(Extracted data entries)
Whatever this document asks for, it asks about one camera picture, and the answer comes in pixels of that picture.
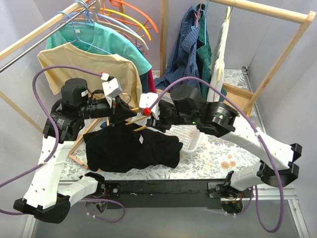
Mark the black t shirt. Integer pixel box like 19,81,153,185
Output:
83,123,183,173

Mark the beige t shirt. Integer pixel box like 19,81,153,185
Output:
38,43,142,108

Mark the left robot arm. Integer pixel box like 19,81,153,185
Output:
13,74,136,224

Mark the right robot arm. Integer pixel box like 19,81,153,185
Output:
139,84,302,197

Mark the blue plaid shirt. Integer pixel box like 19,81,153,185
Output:
154,5,200,90

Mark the teal t shirt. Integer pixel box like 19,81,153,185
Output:
46,23,152,75

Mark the light blue hanger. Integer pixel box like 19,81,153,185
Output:
55,0,149,57

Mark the yellow orange hanger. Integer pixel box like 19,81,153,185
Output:
75,7,153,42

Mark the magenta garment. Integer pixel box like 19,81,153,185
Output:
147,69,157,93

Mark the white plastic basket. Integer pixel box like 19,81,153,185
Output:
133,89,206,154

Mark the white garment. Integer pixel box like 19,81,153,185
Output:
210,22,228,92

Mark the dark green garment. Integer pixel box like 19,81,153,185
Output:
195,3,227,100

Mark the floral table cloth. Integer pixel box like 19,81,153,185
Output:
60,67,266,181

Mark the right wooden clothes rack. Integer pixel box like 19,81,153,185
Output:
167,0,317,121

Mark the wooden clothes rack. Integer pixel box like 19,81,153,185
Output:
0,0,105,172
167,0,317,121

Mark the black base bar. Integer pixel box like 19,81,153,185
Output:
96,178,251,210

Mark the metal rod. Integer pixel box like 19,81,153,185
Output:
0,0,87,72

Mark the left wooden clothes rack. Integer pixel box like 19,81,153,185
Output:
0,0,105,172

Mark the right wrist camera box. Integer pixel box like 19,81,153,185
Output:
139,92,159,119

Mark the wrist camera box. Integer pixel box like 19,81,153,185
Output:
139,92,159,119
101,72,123,105

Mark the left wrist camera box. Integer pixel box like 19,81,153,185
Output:
101,72,123,105

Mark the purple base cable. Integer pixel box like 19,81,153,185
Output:
83,198,127,223

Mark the aluminium frame rail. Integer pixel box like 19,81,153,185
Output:
19,66,310,238

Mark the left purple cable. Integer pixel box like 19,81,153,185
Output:
0,65,104,215

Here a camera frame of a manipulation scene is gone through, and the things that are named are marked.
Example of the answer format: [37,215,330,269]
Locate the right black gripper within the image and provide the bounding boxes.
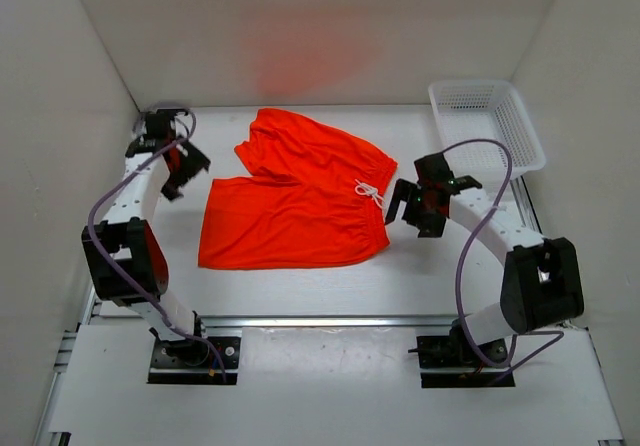
[385,178,446,238]

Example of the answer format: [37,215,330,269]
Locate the orange shorts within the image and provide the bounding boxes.
[198,108,398,270]

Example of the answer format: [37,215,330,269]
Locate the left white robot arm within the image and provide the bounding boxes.
[81,105,213,366]

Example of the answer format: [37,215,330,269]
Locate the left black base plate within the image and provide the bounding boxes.
[147,336,242,386]

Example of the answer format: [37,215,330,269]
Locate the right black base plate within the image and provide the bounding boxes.
[408,335,515,389]

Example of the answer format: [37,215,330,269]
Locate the white plastic basket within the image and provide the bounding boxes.
[428,79,546,184]

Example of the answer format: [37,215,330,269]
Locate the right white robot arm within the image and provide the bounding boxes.
[385,153,585,366]

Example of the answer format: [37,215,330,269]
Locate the aluminium left rail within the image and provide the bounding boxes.
[79,110,152,322]

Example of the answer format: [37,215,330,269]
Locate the aluminium front rail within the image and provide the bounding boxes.
[79,313,571,330]

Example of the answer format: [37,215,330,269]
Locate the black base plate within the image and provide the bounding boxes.
[147,336,242,386]
[408,335,515,389]

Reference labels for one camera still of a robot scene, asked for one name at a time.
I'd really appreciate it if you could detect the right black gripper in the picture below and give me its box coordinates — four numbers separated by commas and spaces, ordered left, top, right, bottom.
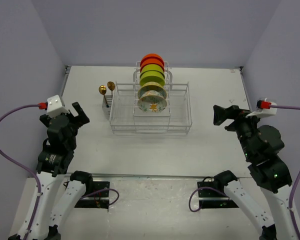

* What you are asked to do
State how many lines of the records above contain the word "purple", giving only that number.

* Response for this exercise
2